** Opening DATA SEGMENT block **

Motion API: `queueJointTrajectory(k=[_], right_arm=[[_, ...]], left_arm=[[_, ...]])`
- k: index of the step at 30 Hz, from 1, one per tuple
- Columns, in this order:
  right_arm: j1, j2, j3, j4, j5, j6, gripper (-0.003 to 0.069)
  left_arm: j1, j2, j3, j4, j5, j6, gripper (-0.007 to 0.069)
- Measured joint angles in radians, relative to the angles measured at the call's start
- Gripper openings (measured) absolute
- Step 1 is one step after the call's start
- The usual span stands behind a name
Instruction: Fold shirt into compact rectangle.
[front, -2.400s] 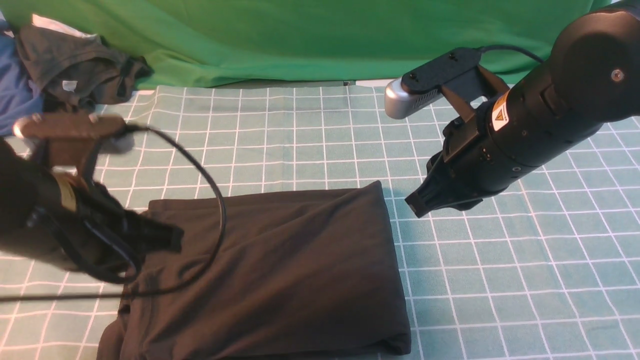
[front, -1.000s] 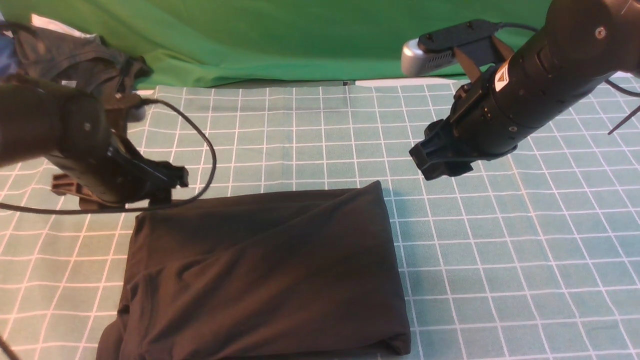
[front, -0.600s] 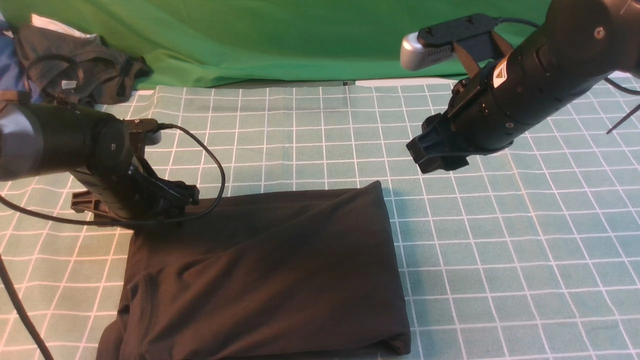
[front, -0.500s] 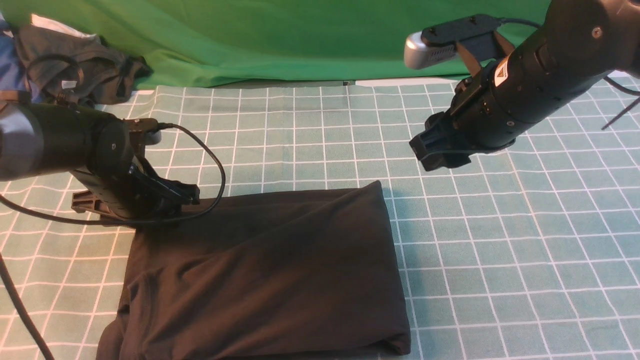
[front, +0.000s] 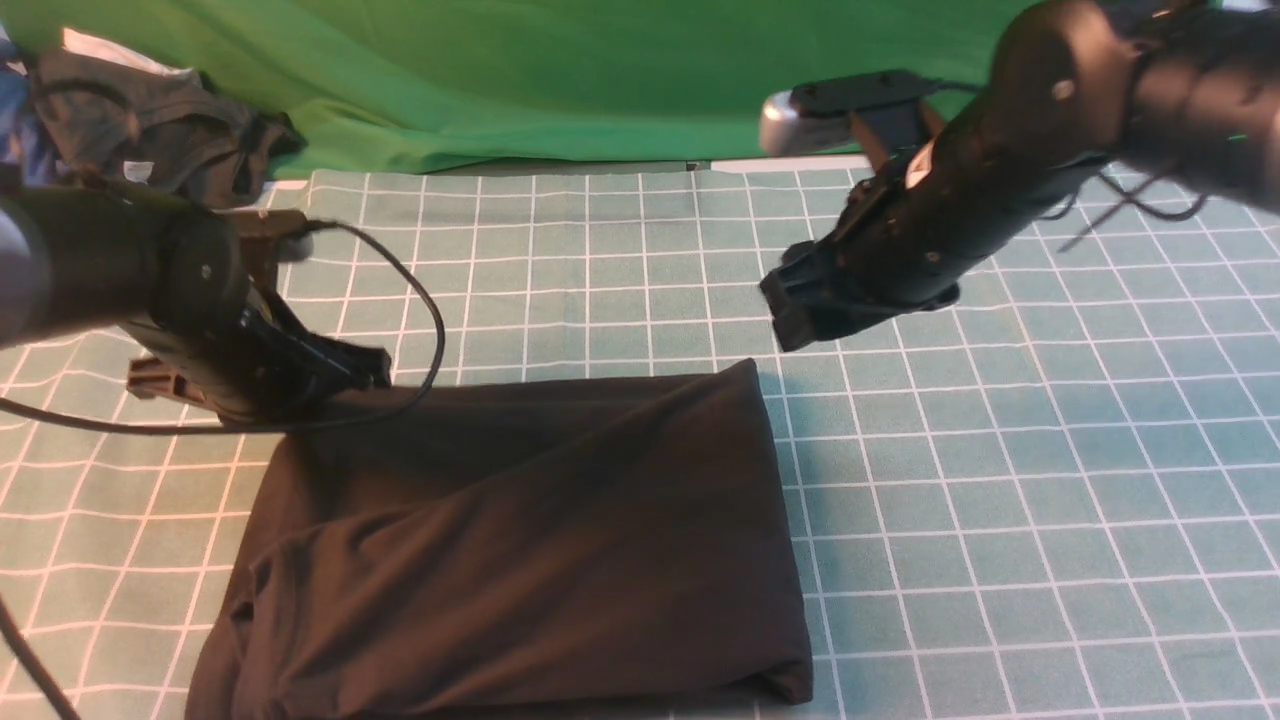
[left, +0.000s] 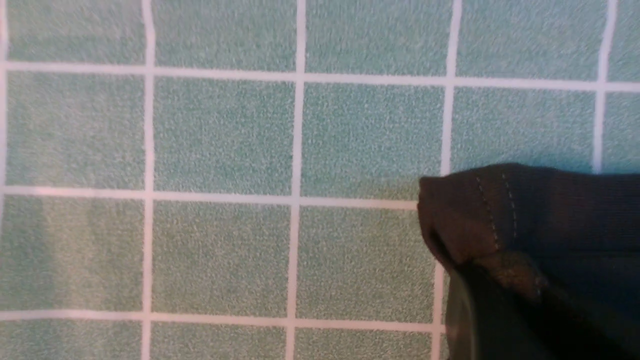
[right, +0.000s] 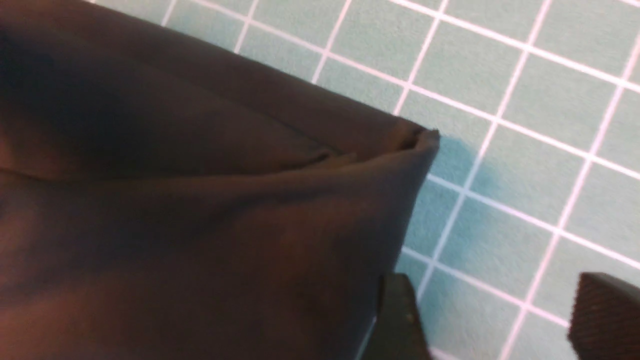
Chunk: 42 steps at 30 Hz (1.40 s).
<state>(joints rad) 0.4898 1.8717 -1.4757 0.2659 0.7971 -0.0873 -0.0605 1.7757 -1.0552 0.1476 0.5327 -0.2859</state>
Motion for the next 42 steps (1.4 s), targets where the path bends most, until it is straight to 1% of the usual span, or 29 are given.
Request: queueJointTrajectory(k=[2, 4, 6, 15, 17, 19, 20, 21, 23, 24, 26, 27, 28, 32, 36, 42], right_arm=[[0.0, 0.058, -0.031, 0.013, -0.009, 0.0, 0.0514], [0.0, 0.097, -0.05, 0.026, -0.013, -0.001, 0.0552], [0.0, 0.134, -0.067, 0.048, -0.014, -0.001, 0.0573], [0.0, 0.259, -0.101, 0.138, -0.044, -0.012, 0.0582], [0.0, 0.281, -0.102, 0.21, -0.046, -0.064, 0.0579], [-0.001, 0.291, -0.106, 0.279, -0.049, -0.129, 0.0549], [-0.002, 0.293, -0.106, 0.295, -0.053, -0.144, 0.0524], [-0.002, 0.298, -0.107, 0.316, -0.058, -0.169, 0.0479], [-0.002, 0.305, -0.107, 0.336, -0.066, -0.208, 0.0351], [-0.002, 0.306, -0.107, 0.342, -0.069, -0.237, 0.024], [-0.005, 0.306, -0.109, 0.347, -0.068, -0.254, 0.0134], [-0.011, 0.306, -0.117, 0.348, -0.063, -0.264, 0.0092], [-0.017, 0.306, -0.125, 0.348, -0.057, -0.267, 0.0078], [-0.057, 0.3, -0.184, 0.322, -0.039, -0.272, 0.0077], [-0.093, 0.283, -0.242, 0.286, -0.037, -0.275, 0.0077], [-0.124, 0.276, -0.279, 0.235, -0.069, -0.273, 0.0081]], left_arm=[[0.0, -0.009, -0.004, -0.001, -0.005, 0.001, 0.0025], [0.0, -0.009, -0.005, -0.001, -0.005, 0.0, 0.0025], [0.0, -0.009, -0.005, -0.002, -0.004, 0.0, 0.0025], [0.0, -0.009, -0.006, -0.022, -0.005, 0.001, 0.0025], [0.0, -0.009, -0.006, -0.028, -0.005, 0.001, 0.0025], [0.0, -0.009, -0.006, -0.052, -0.005, 0.01, 0.0025], [0.0, -0.009, -0.006, -0.072, -0.005, 0.019, 0.0025], [0.0, -0.009, -0.006, -0.085, -0.005, 0.034, 0.0025], [0.0, -0.009, -0.008, -0.125, -0.005, 0.063, 0.0025], [0.0, -0.009, -0.01, -0.155, -0.005, 0.081, 0.0025], [0.0, -0.009, -0.014, -0.17, -0.004, 0.084, 0.0025], [0.0, -0.009, -0.026, -0.191, -0.001, 0.085, 0.0025], [0.0, -0.009, -0.041, -0.209, 0.006, 0.088, 0.0025], [0.0, -0.008, -0.114, -0.261, 0.019, 0.101, 0.0025], [0.0, -0.008, -0.179, -0.277, 0.015, 0.104, 0.0025], [0.0, 0.01, -0.217, -0.286, -0.044, 0.105, 0.0025]])
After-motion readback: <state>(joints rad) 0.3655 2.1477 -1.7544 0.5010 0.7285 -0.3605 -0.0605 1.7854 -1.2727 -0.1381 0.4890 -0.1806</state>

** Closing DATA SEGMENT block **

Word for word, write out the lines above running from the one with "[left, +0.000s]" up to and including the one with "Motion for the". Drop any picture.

[left, +0.000s] 
[right, +0.000s] 
Chunk: 42 steps at 30 Hz (1.40 s).
<state>(joints rad) 0.4898 1.8717 -1.4757 0.2659 0.7971 -0.0873 -0.0605 1.7757 -1.0552 0.1476 0.5327 -0.2859</state>
Motion for the next 42 steps (1.4 s), targets where the path bends most, until it is straight to 1% of the usual span, or 29 are given.

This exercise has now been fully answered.